ジョセフ・ステイグリッツ教授曰く「アベノミクス」に必要なのは格差是正と所得の再分配だ」と。日本経済の再生を目指す「アベノミクス」に欠けているのは、「格差なき成長」、「所得の再分配」をどうするかなのだ。朝日新聞(2013.6.15)のオピニオンで「アベノミクスに欠けるもの」と言うタイトルでコロンビア大のジョセフ・スティグリッツ教授のインタビュー記事が載った。
先の内閣府主催のアベノミクスの学術会議に招待され、「アベノミクスは財政政策、成長戦略が同時になされることで正しい政策だ」という意味の発言をしたことが新聞で紹介されていた。内閣府に招待されたのだからアベノミクスに賛成する発言は当然だろう。
そんな中で、日本の経済学者がアベノミクスを懸念する発言をしていたのが印象に残っていた。
政府は、経済を成長させることによりGDPを増やし、政府債務の比率を下げ、財政赤字を減らすことが出来るが、財政再建を優先し成長を犠牲にすると財政赤字は減らせない。歳出削減と増税を急ぐ緊縮財政は常に失敗しているという。
日本は今、財政健全化は国際公約でもあり、財政健全化と成長戦略の両輪での経済政策を推進しようとしているが、妙手があるわけではない。
アベノミクスが成功すれば、やがては実質所得も増え、成長率も高まれば増税にも対処できるようになり、暮らしは良くなるはずだとも言う。
しかし、実体経済への効果として所得の増加、家計への刺激を目指しているが、今のところは富裕者層が得をしているだけで、低所得者層には家計圧迫の実感が出てきたのだ。皆の暮らしが良くなることはないのだ。
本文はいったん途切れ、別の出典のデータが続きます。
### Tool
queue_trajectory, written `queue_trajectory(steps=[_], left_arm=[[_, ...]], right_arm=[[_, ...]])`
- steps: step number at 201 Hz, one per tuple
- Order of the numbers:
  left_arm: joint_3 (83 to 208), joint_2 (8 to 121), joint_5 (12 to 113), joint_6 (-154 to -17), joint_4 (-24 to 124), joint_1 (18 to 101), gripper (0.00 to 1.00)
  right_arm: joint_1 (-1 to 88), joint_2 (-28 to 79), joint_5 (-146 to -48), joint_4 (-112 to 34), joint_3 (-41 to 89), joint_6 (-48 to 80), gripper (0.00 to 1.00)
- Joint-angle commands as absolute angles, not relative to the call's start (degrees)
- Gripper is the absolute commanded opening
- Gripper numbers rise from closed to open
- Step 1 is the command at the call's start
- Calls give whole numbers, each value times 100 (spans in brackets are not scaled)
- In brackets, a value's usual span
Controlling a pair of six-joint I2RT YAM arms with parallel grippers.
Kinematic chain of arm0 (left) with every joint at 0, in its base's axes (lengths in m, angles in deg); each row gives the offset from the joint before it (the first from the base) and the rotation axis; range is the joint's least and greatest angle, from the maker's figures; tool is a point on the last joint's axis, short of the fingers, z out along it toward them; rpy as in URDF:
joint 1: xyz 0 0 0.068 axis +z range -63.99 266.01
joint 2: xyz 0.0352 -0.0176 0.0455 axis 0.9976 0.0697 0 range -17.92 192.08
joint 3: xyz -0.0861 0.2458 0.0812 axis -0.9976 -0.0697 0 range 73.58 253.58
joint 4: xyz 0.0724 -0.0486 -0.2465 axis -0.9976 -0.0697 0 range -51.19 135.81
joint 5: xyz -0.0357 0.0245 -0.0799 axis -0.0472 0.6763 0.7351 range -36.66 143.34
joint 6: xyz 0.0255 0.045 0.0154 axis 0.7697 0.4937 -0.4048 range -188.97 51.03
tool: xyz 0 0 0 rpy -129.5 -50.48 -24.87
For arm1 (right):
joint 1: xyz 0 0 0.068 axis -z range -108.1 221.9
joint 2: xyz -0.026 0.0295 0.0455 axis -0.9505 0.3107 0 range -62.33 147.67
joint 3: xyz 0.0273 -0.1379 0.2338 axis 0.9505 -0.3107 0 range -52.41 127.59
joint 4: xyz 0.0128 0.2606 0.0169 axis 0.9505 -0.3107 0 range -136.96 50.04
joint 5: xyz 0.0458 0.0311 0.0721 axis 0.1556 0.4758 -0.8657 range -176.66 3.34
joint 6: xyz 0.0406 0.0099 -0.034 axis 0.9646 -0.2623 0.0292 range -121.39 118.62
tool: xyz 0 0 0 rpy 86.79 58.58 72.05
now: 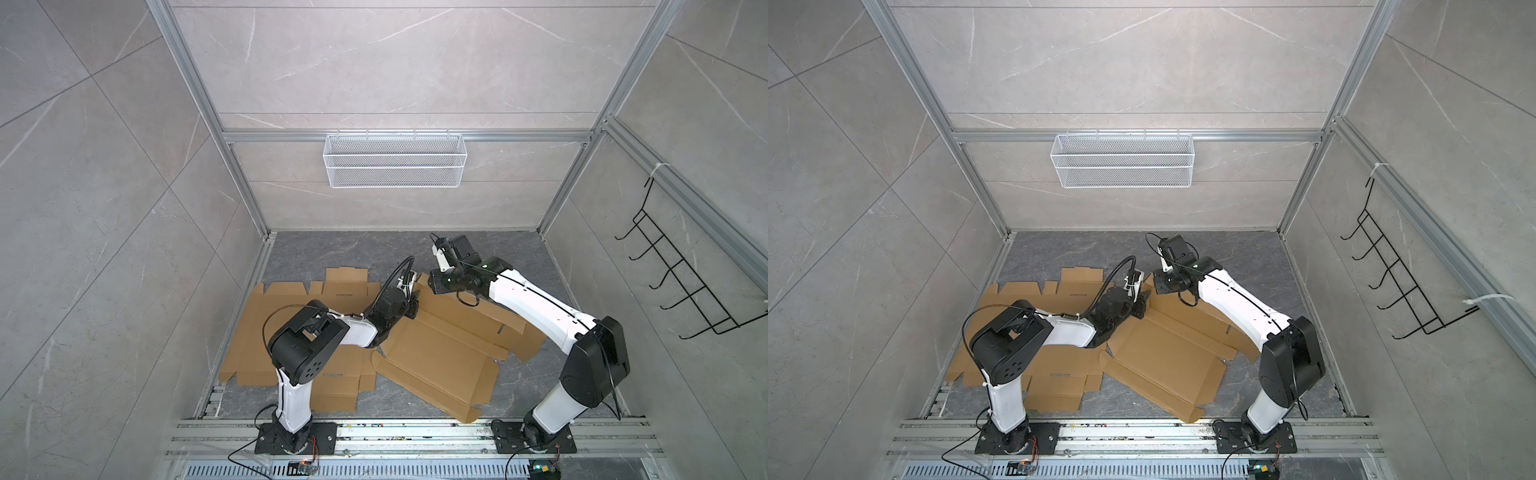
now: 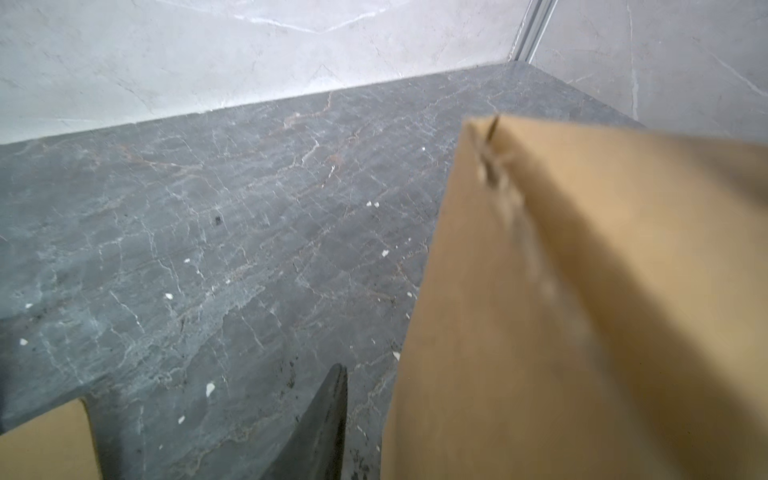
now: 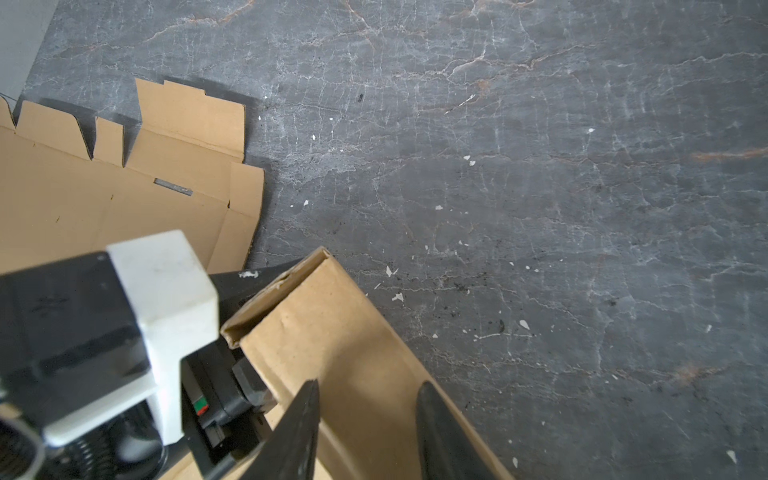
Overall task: Fold the paper box
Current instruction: 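Release the panel and lift the right gripper away while the left holds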
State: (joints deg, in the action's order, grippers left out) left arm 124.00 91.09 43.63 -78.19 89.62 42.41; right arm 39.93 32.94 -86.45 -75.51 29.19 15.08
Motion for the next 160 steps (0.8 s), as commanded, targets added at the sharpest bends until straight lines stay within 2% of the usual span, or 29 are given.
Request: queue_trajectory(steps=[1, 24, 47, 55, 109, 160], left_arm=[[12655, 8738, 4073, -7709, 9197, 4338, 32], [12720, 8781, 4055, -7685, 9186, 4338, 29], [12720, 8844, 4019, -7662, 9311, 4338, 6], [12722, 8868, 4037, -7677, 9350, 4336, 3], [12680, 8787, 3657, -7796, 9438, 4338, 0], [12480, 8649, 2245, -8051, 9764, 4193, 0]], right_arm=[[3925, 3453, -8771, -8037, 2689, 1488, 41], [3913, 3468, -8771, -8015, 2693, 1492, 41], [3894, 3446, -8771, -8044, 2753, 1496, 41], [3896, 3409, -8771, -8056, 2795, 1496, 41], [4112, 2933, -8715, -8459, 3403, 1514, 49], [4939, 1928, -8787, -9017, 3190, 1920, 53]])
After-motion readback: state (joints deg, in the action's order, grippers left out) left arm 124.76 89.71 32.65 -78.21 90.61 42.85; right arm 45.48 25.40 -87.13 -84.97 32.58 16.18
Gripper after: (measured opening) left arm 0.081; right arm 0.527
ステイグリッツ教授もそこのところが重要なんだと言い、格差の問題に向き合わなければならないと指摘する。
所得の再分配に工夫しなければならないのだ。
前川レポート、21世紀版前川レポートを思い出そう。輸出に頼らず内需の拡大で経済成長を目指したのだが、一向に成果は出なかった。その要因に企業の儲けをどう配分するかで意見がまとまらなかったのだ。
安倍政権は人気挽回に法人税下げを検討している。
ステイグリッツ教授は、企業減税が消費やGDPを増やす効果はないと断言する。
今、世界的に中央銀行の金融緩和で金融危機、政府債務の危機を回避しようとする動きであるが、それには十分な財政出動、構造改革が必要なのだ。日銀と政府が一体となっての取り組みが必要なことは分かるが、安倍総理は日銀任せの姿勢だし、日銀は構造改革を強く要求している。
GDP比245%に当たる財務危機は先進国一悪く、財政健全化が国際公約になっている我が国にとっては、国債の信用下落は避けなければならない課題なのだ。
アベノミクスもバブル経済の様相を呈してきた。「格差拡大」はアベノミクスの副作用ではなく、本作用なのだ。
アベノミクスが成功するかどうかは、所得の再分配で「格差の拡大」を是正、回避することである。
と同時に、経営者の意識改革が必要なのだ。